Top of Collected material

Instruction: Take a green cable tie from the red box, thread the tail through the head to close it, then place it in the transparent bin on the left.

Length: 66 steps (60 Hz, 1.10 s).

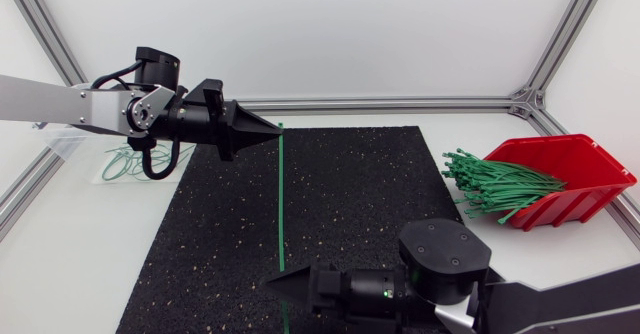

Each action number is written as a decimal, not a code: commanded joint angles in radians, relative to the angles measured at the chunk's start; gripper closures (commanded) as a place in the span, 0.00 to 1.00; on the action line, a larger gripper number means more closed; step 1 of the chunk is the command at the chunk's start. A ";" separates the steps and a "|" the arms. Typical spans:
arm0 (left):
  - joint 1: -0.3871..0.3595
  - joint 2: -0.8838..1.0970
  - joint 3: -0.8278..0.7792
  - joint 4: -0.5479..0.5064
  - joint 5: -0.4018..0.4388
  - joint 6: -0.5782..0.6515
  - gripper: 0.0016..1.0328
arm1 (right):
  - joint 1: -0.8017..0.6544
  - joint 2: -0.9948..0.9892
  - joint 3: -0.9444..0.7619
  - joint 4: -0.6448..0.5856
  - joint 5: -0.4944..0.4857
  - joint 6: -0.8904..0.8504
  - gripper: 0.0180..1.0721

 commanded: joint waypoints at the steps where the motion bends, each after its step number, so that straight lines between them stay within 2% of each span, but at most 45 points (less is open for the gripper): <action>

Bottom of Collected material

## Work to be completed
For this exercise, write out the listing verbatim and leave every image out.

## Exercise result
Instruction: Take a green cable tie from the red box, thread the tail through the head to close it, then place it in the transparent bin on the left.

Length: 66 steps (60 Hz, 1.10 s).


Each action number is written as a decimal, not a code: commanded joint angles in radians, relative to the angles measured at the chunk's start; gripper closures (commanded) as a place in the span, 0.00 to 1.00; on the action line, a larger gripper number means more closed; step 1 of the chunk is the command at the chunk's start. A ";" separates the steps and a "|" the arms. Typical spans:
arm0 (left):
  - joint 1: -0.3871..0.3595
  - joint 2: -0.8838..1.0970
  - joint 3: -0.8278..0.7792
  - joint 4: -0.5479..0.5064
  - joint 5: -0.4018..0.4388
  - joint 6: -0.5782..0.6515
  - gripper: 0.0016..1.0328
arm1 (right):
  - joint 1: -0.8017..0.6544
  - joint 2: -0.9948..0.9892
  - joint 3: -0.9444..0.7619
  - joint 4: -0.6448..0.5856
  - joint 5: -0.4944..0.4857
  - joint 6: -0.8904..0.8504
  - gripper: 0.0180..1.0721

 commanded: joint waypoints at the steps where the motion bends, each after its step number, so that straight lines between them stay within 2% of each span, but at most 45 points (less is open for the gripper): <action>

This exercise requires no further response.